We also reject, as did the District Court, the argument that Code 108 is void for vagueness, and that a cell phone is not a hazardous tool. A statute or regulation must fail for vagueness if it “forbids or requires the doing of an act in terms so vague that men of common intelligence must necessarily guess at its meaning.” Connally v. General Construction Co., 269 U.S. 385, 391, 46 S.Ct. 126, 70 L.Ed. 322 (1926). Prohibited acts under BOP regulations include Code 108, entitled “Possession, manufacture, or introduction of a hazardous tool (Tools most likely to be used in an escape or escape attempt or to serve as weapons capable of doing serious bodily harm to others; or those hazardous to institutional security or personal safety; e.g., hack-saw blade).” 28 C.F.R § 541.13, Table 3. Code 108 is not unconstitutionally vague on its face. Moreover, Robinson does not dispute that inmates at Fort Dix received notice well before he was charged with this misconduct that cell phones would be considered hazardous tools because of their hazardous potential. The BOP’s definition of a hazardous tool to include a- cell phone is not plainly erroneous or inconsistent with BOP regulations, see Chong v. Dist. Dir., I.N.S., 264 F.3d 378, 389 (3d Cir.2001), and Robinson’s conduct clearly falls within Code 108.

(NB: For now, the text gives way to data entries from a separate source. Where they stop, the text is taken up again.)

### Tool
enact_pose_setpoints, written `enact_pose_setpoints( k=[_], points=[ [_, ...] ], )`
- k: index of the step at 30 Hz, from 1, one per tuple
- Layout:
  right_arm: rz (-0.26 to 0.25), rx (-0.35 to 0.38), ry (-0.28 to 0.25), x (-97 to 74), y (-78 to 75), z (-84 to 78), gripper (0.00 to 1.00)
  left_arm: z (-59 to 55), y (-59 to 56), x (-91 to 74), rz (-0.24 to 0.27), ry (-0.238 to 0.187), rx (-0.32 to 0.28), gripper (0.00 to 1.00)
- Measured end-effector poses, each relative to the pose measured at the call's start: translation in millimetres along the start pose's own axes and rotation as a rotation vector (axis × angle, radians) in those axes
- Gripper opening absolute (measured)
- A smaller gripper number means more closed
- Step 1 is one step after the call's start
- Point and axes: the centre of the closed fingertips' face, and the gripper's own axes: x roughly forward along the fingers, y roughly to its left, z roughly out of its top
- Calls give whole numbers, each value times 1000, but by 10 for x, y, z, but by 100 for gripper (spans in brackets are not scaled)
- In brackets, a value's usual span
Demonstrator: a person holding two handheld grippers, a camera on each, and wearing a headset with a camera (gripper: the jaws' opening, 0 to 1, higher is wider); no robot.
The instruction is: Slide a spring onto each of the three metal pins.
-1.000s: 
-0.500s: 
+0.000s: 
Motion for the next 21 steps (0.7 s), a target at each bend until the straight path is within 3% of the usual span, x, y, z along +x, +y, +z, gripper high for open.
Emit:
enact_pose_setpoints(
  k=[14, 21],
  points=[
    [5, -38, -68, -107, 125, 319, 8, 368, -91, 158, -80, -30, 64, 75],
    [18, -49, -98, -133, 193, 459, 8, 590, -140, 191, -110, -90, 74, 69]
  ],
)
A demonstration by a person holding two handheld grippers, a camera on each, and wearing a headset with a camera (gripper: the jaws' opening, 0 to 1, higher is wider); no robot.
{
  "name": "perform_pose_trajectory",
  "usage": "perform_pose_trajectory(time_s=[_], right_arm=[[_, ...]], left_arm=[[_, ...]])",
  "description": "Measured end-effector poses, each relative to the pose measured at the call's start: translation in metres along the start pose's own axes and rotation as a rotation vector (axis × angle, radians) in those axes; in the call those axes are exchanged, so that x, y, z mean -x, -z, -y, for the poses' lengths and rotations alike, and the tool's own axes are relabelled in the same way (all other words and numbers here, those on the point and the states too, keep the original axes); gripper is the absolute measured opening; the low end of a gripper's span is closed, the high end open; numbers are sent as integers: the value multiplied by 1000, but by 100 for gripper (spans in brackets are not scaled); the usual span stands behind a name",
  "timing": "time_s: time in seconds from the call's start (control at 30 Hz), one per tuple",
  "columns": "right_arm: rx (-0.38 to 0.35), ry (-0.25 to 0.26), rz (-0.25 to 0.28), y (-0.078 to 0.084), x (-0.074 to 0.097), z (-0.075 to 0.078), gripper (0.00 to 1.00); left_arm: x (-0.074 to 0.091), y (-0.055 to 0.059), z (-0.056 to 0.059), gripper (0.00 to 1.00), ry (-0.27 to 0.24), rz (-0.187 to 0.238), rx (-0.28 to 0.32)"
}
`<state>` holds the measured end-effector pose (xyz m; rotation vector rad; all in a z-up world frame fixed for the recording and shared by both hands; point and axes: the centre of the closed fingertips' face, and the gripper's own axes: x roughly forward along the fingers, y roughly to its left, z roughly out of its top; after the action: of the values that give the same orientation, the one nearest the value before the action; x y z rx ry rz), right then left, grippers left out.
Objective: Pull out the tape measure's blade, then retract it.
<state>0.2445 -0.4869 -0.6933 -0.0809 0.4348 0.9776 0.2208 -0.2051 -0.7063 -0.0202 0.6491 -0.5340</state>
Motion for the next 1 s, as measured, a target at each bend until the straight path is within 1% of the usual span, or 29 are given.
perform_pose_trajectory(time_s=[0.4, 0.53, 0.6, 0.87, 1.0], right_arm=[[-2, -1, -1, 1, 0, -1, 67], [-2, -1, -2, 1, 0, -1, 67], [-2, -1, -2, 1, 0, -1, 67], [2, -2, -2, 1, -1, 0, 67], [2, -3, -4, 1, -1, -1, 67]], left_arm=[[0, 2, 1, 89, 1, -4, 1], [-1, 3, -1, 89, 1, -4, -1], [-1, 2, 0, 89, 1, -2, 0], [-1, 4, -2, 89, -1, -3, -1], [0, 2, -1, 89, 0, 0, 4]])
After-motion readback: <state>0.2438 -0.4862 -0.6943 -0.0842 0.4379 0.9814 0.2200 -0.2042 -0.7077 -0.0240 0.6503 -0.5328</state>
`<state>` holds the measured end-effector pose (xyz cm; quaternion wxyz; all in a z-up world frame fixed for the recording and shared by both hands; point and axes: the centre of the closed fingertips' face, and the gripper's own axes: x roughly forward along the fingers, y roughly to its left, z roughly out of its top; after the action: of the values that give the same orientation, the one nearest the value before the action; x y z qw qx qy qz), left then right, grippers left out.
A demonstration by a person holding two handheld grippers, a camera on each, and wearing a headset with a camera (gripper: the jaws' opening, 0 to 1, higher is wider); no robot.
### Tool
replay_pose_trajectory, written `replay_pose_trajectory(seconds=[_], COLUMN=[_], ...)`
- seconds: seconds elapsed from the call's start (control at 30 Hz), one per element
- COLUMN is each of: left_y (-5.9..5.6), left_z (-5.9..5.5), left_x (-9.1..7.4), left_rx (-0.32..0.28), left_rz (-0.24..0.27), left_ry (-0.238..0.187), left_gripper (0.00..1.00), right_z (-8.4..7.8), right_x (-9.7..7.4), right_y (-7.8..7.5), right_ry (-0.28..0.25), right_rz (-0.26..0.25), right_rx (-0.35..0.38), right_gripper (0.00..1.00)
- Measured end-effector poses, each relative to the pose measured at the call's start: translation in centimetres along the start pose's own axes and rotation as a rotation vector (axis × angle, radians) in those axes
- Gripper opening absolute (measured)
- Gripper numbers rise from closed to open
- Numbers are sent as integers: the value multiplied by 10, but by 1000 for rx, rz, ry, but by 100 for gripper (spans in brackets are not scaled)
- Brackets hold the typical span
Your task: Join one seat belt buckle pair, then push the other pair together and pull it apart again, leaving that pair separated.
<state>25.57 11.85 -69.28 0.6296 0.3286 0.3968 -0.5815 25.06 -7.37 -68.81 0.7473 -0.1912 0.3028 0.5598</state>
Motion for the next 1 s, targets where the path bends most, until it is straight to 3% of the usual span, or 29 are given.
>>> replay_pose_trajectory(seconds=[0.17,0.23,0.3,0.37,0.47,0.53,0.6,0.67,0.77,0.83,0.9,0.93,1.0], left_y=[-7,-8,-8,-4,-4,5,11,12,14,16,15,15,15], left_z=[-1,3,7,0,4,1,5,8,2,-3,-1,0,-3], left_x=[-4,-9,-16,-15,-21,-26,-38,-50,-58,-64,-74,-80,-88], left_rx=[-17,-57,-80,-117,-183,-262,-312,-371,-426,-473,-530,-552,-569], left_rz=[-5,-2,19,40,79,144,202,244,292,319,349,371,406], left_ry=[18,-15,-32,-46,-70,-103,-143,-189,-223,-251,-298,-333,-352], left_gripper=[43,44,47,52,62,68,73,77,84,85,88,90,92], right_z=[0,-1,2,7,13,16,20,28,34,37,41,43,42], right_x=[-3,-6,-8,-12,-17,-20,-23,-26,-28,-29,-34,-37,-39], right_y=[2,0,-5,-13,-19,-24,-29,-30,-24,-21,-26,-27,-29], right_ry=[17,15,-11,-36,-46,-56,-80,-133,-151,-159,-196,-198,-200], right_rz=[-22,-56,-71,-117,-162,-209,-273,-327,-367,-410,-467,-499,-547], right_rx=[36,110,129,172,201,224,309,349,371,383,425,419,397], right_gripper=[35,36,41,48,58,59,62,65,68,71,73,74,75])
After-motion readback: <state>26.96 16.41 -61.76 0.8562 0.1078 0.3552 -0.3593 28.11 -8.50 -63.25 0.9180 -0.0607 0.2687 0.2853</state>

Finally, Robinson appeared also to argue that he had a right under Article 36 of the Vienna Convention on Consular Relations to consular notification of his having been charged by the BOP with misconduct. Among other requirements, Article 36 “instructs authorities of a receiving state to notify an arrested foreign national of his rights under the Convention without delay.” Jogi v. Voges, 480 F.3d 822, 829 (7th Cir.2007) (quoting Vienna Convention, Art. 36, ¶ 1(b), April 24, 1963, 21 U.S.T. 77) (internal quotation marks omitted). Robinson, however, does not point to any case in which the arguable right of a foreign national to consular notification of his ar*465rest or detention, see generally Sanchez-Llamas v. Oregon, — U.S.—, 126 S.Ct. 2669, 2681, 165 L.Ed.2d 557 (2006), has been extended to notification that he has been charged with a violation of prison rules.
We will summarily affirm the order of the District Court dismissing the habeas corpus petition with prejudice.

. While the Due Process Clause protects against the revocation of good conduct time, it does not provide the same level of protection against the imposition of other forms of discipline, including disciplinary confinement and loss of various privileges. See Torres v. Fauver, 292 F.3d 141, 150-51 (3d Cir.2002) (citing Sandin v. Conner, 515 U.S. 472, 486, 115 S.Ct. 2293, 132 L.Ed.2d 418 (1995)).